Using mpstat to check CPU utilization patterns:
mpstat -P ALL 1 5
# Sample output:
05:43:27 PM CPU %usr %nice %sys %iowait %irq %soft %steal %guest %gnice %idle
05:43:28 PM all 38.12 0.00 12.50 0.00 0.00 1.25 0.00 48.12 0.00 0.00
05:43:28 PM 0 76.00 0.00 24.00 0.00 0.00 0.00 0.00 0.00 0.00 0.00
05:43:28 PM 1 0.00 0.00 0.00 0.00 0.00 0.00 0.00 100.00 0.00 0.00
The output shows CPU0 handling all active threads while CPU1 remains idle, explaining the thermal difference.
On dual-socket Opteron systems, proper NUMA configuration is crucial. Check current settings:
numactl --hardware
# And for VMs:
virsh vcpuinfo [vm_name] | grep -i affinity
For Noctua NH-U9DO coolers, ensure proper mounting:
- Power down and physically inspect both heatsink installations
- Check thermal paste application (recommend Arctic MX-4 for Opterons)
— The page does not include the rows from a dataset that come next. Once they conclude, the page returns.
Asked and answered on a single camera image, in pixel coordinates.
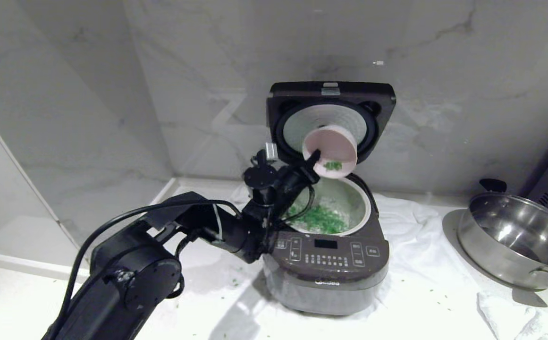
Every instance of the scattered green pieces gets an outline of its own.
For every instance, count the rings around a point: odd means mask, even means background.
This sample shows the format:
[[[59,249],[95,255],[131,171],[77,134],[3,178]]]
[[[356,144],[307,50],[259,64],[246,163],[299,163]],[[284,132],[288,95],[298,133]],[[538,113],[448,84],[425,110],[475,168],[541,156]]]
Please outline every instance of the scattered green pieces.
[[[324,167],[326,168],[327,171],[330,171],[330,170],[339,171],[343,167],[343,164],[341,164],[340,161],[329,161],[326,164],[324,164]]]
[[[299,211],[300,209],[293,205],[288,209],[287,217],[296,215]],[[293,219],[291,226],[296,225],[319,234],[338,234],[347,230],[347,224],[343,222],[341,215],[321,205],[312,207],[305,215]]]

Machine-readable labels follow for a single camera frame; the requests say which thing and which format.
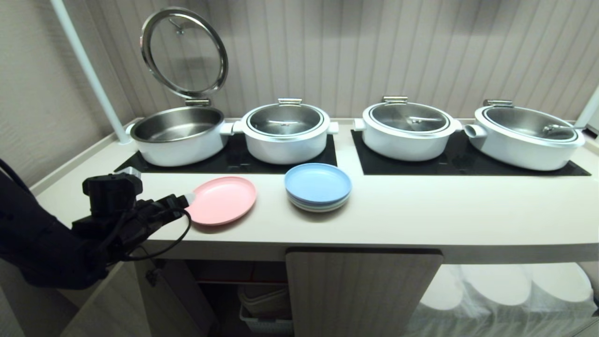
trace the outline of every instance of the black cooktop
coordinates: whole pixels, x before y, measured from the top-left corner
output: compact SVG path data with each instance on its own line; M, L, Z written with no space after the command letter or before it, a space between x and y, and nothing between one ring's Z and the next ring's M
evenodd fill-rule
M437 158L421 161L393 160L372 151L362 141L362 131L352 131L353 143L365 175L417 176L590 176L580 166L569 161L555 171L533 171L497 161L477 150L464 133L449 137L445 151Z
M335 156L335 143L333 136L327 135L326 147L317 157L308 160L307 163L324 163L337 166L337 157ZM244 134L230 136L229 142L222 151L212 157L200 161L199 163L189 164L179 167L161 167L148 163L137 152L114 171L119 171L125 167L135 167L143 173L269 173L283 174L294 165L273 165L254 158L247 150L246 138Z

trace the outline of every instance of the white countertop
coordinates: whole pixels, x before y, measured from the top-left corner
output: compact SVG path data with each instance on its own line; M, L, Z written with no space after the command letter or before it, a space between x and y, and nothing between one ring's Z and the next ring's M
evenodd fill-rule
M580 148L572 161L590 177L365 176L350 125L334 136L337 163L352 179L347 205L308 213L286 199L282 174L239 174L258 191L253 209L222 228L195 225L166 257L282 260L288 246L438 248L447 263L597 259L599 156ZM113 141L38 195L64 224L89 214L81 183L111 173L136 152ZM230 174L142 174L139 198L185 194ZM178 238L186 219L150 237L156 250Z

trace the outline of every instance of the beige wall
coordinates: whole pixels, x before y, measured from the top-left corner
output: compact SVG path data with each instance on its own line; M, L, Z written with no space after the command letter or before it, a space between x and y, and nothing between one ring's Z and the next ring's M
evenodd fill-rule
M149 74L141 25L167 5L204 16L222 37L231 71L213 97L242 116L277 97L302 97L356 117L382 95L407 95L459 117L484 98L575 119L599 83L596 0L88 0L133 109L181 104ZM174 28L156 37L170 67Z
M130 121L131 107L87 6L65 3L121 121ZM50 1L3 1L0 38L0 158L32 185L111 128Z

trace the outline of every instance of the robotic hand
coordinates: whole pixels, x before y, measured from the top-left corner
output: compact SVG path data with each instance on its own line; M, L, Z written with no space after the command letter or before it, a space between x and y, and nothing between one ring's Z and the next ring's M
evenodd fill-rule
M191 202L171 194L160 200L136 200L143 190L138 171L87 178L91 215L70 230L36 201L18 175L2 160L0 168L0 258L17 266L37 287L84 289L108 275L118 261L152 258L178 244L189 231ZM183 235L166 249L142 256L130 253L163 225L187 216Z

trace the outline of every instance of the white pot
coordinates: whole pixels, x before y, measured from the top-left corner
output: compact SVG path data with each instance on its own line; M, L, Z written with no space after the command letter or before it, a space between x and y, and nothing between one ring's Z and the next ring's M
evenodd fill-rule
M470 143L496 160L530 170L558 170L585 143L582 133L562 119L536 110L513 107L510 101L500 102L499 105L488 103L477 109L474 124L464 127ZM543 133L544 127L549 125L563 128L561 134L553 134L560 137Z
M385 98L384 103L366 108L362 118L354 120L355 131L362 131L362 139L366 146L383 156L404 161L425 161L433 159L445 150L449 136L455 131L462 130L459 121L447 113L424 104L408 103L406 98ZM430 122L431 130L412 131L396 128L377 119L376 115L389 109L390 116L397 120L405 118L413 112L427 117L408 118L410 123Z
M260 117L258 113L269 113L276 119L261 121L262 126L271 125L282 131L302 123L298 116L312 119L314 125L297 133L269 133L251 124ZM326 135L338 133L339 124L331 122L323 110L301 104L299 99L279 99L278 104L261 106L246 113L242 120L235 122L232 132L245 134L247 149L255 158L270 164L287 165L303 163L318 156L326 147Z
M130 125L127 133L141 155L157 166L183 166L204 160L225 147L232 123L211 107L179 107Z

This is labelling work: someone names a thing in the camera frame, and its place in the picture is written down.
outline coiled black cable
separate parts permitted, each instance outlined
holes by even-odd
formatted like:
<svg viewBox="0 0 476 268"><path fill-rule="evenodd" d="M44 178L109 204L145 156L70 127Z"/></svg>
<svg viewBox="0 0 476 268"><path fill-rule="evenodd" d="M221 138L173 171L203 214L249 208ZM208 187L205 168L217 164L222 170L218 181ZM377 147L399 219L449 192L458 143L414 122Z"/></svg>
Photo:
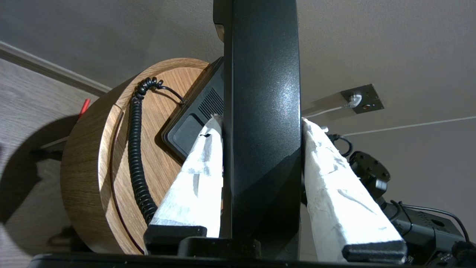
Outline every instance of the coiled black cable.
<svg viewBox="0 0 476 268"><path fill-rule="evenodd" d="M144 217L147 224L150 223L157 210L157 205L150 195L149 187L144 174L144 167L142 165L142 155L140 149L140 134L142 130L142 100L144 99L147 90L151 88L165 89L177 96L181 103L185 100L174 90L166 87L163 80L157 81L156 77L150 79L149 77L142 80L136 87L132 100L130 102L130 124L129 124L129 172L132 183L132 190L137 206Z"/></svg>

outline red object
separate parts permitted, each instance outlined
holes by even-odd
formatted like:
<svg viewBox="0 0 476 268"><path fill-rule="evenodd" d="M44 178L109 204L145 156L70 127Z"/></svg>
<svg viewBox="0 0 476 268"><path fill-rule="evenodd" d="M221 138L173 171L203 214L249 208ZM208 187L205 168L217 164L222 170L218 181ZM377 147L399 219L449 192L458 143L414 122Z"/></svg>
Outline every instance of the red object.
<svg viewBox="0 0 476 268"><path fill-rule="evenodd" d="M84 101L84 104L83 104L83 107L81 108L81 112L79 113L78 119L81 118L81 116L86 112L90 103L91 103L91 99L86 99Z"/></svg>

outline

- Verify fan rotation speed matches between both units:
sensors | grep -i fan
# Should show similar RPM values for both CPU fans
Access the KGPE-D16 BIOS and verify:
- Power distribution settings (try disabling C-states if enabled)
- VRM phase control configuration
- Individual CPU fan control curves
Modify libvirt XML to enforce proper CPU pinning:
<vcpu placement='static'>4</vcpu>
<cputune>
<vcpupin vcpu='0' cpuset='0'/>
<vcpupin vcpu='1' cpuset='1'/>
<!-- Additional vCPUs -->
</cputune>
<numatune>
<memory mode='strict' nodeset='0'/>
</numatune>
After implementing these changes, monitor temperatures over 24 hours to verify improvement.